Here’s a simplified version of the scenario:


import torch

# Assume num_rays, original_num_light_directions are predefined integers
# visibility is a tensor already on GPU
# Assume mask is predefined and compatible with total_vis dimensions

# Scenario 1: Initializing tensor on CPU, then moving to GPU
total_vis_cpu_to_gpu = torch.ones(num_rays, original_num_light_directions, 1).type_as(visibility)
total_vis_cpu_to_gpu[mask] = visibility

# Scenario 2: Directly initializing tensor on GPU
total_vis_gpu = torch.ones(num_rays, original_num_light_directions, 1, device=visibility.device, dtype=visibility.dtype)
total_vis_gpu[mask] = visibility

In both cases, total_vis[mask] = visibility is the operation of interest. However, the performance drastically differs:

  • In Case 1, where total_vis is initialized on the CPU and then moved to the GPU, the operation executes relatively fast.
  • In Case 2, when total_vis is initialized directly on the GPU, the same operation takes significantly longer.

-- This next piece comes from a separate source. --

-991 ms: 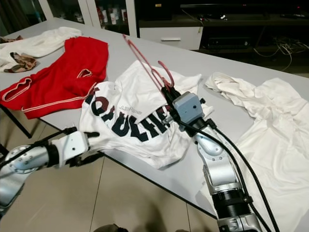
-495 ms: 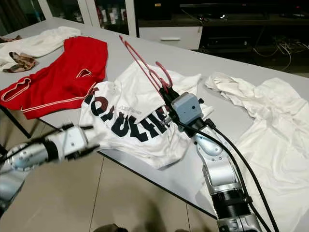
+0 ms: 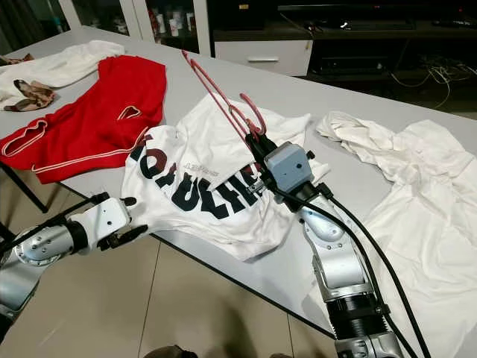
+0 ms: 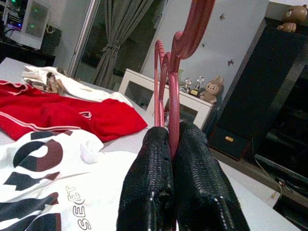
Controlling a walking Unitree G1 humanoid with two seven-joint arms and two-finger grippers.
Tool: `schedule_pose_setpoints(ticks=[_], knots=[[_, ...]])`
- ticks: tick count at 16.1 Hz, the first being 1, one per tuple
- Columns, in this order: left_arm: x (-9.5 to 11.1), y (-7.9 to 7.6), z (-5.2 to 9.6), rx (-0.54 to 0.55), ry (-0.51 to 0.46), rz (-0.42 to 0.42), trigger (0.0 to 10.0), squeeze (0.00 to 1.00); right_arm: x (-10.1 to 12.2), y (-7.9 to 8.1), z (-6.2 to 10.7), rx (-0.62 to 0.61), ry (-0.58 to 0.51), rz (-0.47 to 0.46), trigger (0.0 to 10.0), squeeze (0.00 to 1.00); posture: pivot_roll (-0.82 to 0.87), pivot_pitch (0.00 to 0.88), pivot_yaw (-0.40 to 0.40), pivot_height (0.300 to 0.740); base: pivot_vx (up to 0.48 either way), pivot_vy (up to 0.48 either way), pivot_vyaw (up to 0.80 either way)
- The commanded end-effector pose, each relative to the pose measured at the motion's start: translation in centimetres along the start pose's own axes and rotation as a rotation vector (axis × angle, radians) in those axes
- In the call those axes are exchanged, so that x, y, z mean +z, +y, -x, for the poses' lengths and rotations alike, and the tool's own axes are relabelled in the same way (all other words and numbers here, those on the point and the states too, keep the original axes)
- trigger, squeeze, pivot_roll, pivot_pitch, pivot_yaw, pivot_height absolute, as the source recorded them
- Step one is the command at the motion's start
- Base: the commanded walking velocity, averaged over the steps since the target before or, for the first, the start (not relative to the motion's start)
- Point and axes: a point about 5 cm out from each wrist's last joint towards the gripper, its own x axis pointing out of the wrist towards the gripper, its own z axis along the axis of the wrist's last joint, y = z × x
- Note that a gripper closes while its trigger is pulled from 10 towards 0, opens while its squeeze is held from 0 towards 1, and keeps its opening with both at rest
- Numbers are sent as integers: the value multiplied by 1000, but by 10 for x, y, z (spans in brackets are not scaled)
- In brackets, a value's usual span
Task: Hang hanger
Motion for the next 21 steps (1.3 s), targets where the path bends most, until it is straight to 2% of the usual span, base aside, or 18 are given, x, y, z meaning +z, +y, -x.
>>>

This discrepancy is puzzling because the operation that applies the mask to modify total_vis is the same in both scenarios, yet the performance impact is quite different. I initially thought the delay in Case 2 could be due to how memory is allocated or managed on the GPU when tensors are directly initialized there, but I’m not entirely sure.

Has anyone experienced a similar issue or can provide insight into why this might be happening? Any suggestions on how to mitigate this performance difference would be greatly appreciated.

Thank you in advance for your time and help.